**TASK DESCRIPTION:** Although the data below holds other lines too, output only those from the line with "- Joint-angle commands" up to and including the line with "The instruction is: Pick", exactly as they appear.

**RECORDS:**
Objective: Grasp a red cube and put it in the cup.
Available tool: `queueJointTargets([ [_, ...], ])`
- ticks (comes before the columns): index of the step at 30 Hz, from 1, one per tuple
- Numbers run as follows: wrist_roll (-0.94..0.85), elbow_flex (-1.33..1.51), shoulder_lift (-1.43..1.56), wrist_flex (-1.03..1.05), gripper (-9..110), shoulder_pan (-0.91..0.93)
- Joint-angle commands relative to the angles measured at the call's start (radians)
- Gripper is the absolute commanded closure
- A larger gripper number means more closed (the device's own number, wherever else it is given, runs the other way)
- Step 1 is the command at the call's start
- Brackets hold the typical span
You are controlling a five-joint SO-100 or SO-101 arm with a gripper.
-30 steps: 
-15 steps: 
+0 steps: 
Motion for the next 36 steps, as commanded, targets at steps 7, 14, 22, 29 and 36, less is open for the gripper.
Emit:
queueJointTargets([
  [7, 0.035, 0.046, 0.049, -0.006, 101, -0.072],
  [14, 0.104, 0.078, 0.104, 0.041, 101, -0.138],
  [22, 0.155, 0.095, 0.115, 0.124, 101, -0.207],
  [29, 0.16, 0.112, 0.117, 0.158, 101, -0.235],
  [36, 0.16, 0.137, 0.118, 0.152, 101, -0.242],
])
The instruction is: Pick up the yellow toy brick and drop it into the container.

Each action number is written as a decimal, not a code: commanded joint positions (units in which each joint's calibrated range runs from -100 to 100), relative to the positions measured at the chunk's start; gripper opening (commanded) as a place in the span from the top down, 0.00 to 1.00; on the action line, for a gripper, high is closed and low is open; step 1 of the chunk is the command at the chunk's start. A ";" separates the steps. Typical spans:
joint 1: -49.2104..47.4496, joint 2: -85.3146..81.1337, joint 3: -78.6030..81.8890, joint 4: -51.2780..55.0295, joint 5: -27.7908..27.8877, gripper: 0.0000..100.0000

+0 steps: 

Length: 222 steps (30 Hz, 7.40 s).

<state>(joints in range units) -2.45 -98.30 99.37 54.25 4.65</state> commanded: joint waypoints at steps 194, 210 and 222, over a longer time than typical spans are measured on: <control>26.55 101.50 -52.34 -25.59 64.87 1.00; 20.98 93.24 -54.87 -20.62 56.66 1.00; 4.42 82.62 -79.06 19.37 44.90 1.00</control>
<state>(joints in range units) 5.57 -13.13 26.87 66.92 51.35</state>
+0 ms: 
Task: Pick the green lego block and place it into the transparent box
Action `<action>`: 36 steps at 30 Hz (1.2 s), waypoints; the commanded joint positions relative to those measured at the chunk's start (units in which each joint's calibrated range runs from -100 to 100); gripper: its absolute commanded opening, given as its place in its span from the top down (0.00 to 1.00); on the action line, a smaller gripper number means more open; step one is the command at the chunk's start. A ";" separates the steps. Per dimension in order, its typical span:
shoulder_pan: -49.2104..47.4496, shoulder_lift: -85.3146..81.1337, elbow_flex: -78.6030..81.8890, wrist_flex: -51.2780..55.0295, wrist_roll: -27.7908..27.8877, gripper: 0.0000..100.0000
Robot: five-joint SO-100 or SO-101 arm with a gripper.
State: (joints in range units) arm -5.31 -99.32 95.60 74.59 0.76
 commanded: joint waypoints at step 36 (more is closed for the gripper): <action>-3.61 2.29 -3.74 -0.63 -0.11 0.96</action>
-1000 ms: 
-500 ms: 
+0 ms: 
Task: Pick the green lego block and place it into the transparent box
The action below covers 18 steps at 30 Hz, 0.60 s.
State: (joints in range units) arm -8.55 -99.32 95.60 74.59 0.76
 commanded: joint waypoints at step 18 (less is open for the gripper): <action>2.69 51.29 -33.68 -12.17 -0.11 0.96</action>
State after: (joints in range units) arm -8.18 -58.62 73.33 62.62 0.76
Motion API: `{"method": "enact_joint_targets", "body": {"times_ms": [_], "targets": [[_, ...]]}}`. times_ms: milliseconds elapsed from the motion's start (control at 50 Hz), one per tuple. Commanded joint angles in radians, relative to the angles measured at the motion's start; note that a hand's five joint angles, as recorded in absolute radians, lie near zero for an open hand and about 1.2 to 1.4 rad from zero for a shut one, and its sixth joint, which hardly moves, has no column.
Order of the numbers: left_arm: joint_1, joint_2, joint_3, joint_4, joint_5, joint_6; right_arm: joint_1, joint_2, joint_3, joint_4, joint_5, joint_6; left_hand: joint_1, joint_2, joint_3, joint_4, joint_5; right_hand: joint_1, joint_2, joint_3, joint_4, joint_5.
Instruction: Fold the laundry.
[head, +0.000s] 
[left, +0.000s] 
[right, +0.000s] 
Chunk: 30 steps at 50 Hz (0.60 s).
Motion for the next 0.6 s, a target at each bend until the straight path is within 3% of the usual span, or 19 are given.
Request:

**TASK ANSWER:**
- Joint-angle commands relative to the angles measured at the call's start (radians)
- Gripper is the absolute commanded closure
- A larger gripper number means more closed (the device's own number, wherever else it is given, runs the other way)
- Step 1 is the command at the call's start
- Brackets hold the typical span
You are controlling a five-joint SO-100 or SO-101 arm with a gripper.
-30 steps: 
-15 steps: 
+0 steps: 
Motion for the next 36 steps, as commanded, targets at steps 7, 14, 22, 29 and 36, less is open for the gripper.
Emit:
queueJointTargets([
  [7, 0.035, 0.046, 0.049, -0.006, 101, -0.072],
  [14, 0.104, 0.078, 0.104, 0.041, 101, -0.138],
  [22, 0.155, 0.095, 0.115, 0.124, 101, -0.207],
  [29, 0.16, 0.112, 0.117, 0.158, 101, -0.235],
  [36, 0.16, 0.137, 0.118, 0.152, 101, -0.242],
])
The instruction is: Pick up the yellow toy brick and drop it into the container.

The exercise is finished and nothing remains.